**Activity**
A single figure is required: the number of lines in the data below that hold the word "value".
**** Material shown ****
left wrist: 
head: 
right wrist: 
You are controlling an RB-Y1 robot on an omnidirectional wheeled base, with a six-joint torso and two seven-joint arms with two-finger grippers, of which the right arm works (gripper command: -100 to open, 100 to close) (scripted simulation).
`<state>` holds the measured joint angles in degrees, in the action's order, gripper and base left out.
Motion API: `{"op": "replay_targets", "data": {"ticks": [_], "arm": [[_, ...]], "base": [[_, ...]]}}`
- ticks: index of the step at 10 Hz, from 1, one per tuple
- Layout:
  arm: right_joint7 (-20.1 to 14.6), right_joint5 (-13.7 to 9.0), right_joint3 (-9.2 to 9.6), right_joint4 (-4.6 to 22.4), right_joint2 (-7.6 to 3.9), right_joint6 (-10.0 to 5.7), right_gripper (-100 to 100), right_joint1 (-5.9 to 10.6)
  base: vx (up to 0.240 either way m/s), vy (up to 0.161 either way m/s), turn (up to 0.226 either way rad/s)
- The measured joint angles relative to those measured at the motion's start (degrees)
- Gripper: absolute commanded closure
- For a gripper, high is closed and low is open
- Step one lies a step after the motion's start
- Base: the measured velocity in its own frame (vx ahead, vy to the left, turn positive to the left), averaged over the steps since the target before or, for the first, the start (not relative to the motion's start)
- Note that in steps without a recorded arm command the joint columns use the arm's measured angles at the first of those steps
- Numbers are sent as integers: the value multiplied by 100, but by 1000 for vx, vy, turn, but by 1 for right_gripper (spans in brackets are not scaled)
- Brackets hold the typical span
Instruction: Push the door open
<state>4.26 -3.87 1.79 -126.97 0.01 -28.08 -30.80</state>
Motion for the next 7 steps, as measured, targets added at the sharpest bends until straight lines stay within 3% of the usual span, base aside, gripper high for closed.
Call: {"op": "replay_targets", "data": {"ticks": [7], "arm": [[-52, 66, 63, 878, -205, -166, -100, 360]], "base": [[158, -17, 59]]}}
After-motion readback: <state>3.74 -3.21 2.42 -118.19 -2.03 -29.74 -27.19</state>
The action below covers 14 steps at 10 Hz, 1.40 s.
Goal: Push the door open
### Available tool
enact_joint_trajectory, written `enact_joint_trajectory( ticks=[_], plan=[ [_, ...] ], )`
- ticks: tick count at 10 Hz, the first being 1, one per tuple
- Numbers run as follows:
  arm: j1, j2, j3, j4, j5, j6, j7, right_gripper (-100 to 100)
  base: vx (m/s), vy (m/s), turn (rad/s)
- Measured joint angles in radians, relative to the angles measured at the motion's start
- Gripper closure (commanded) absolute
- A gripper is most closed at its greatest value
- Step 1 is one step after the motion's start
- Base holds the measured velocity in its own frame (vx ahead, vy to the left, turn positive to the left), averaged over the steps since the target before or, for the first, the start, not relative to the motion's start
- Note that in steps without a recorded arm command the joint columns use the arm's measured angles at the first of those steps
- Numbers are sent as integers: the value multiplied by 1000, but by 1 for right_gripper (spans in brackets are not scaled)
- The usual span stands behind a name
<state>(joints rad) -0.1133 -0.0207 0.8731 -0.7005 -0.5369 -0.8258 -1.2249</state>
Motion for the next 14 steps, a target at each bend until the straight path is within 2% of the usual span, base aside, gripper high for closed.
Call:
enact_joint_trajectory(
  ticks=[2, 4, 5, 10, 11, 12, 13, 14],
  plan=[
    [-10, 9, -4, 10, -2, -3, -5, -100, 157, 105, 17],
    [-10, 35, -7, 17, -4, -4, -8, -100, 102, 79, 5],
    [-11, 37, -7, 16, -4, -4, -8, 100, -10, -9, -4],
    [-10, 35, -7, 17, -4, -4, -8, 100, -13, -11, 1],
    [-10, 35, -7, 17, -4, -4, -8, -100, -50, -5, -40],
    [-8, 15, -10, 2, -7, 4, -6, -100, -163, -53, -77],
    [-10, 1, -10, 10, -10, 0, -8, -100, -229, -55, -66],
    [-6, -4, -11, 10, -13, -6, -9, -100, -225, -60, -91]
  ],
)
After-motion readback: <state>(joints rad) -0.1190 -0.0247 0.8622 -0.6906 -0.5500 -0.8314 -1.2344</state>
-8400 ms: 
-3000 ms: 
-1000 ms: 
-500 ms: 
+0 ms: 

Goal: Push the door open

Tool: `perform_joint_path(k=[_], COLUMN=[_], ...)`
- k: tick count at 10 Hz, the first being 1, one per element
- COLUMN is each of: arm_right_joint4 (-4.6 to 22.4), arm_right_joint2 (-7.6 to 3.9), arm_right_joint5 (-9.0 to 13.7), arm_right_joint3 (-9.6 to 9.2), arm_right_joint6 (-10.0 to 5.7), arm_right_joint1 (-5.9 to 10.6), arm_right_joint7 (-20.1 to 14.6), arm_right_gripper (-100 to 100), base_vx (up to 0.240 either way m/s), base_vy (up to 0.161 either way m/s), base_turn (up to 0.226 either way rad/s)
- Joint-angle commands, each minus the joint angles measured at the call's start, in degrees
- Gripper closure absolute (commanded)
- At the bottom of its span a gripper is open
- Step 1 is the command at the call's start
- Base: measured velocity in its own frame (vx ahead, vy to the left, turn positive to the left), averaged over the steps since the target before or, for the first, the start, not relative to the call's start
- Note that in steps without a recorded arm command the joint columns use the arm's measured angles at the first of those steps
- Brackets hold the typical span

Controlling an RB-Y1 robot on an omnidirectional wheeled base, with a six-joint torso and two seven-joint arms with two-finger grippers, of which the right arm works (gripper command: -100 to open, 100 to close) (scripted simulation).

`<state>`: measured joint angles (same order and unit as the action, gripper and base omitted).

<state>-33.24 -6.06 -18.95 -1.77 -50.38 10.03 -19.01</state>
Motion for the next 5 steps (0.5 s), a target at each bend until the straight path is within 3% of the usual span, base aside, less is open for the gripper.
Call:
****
**Response**
3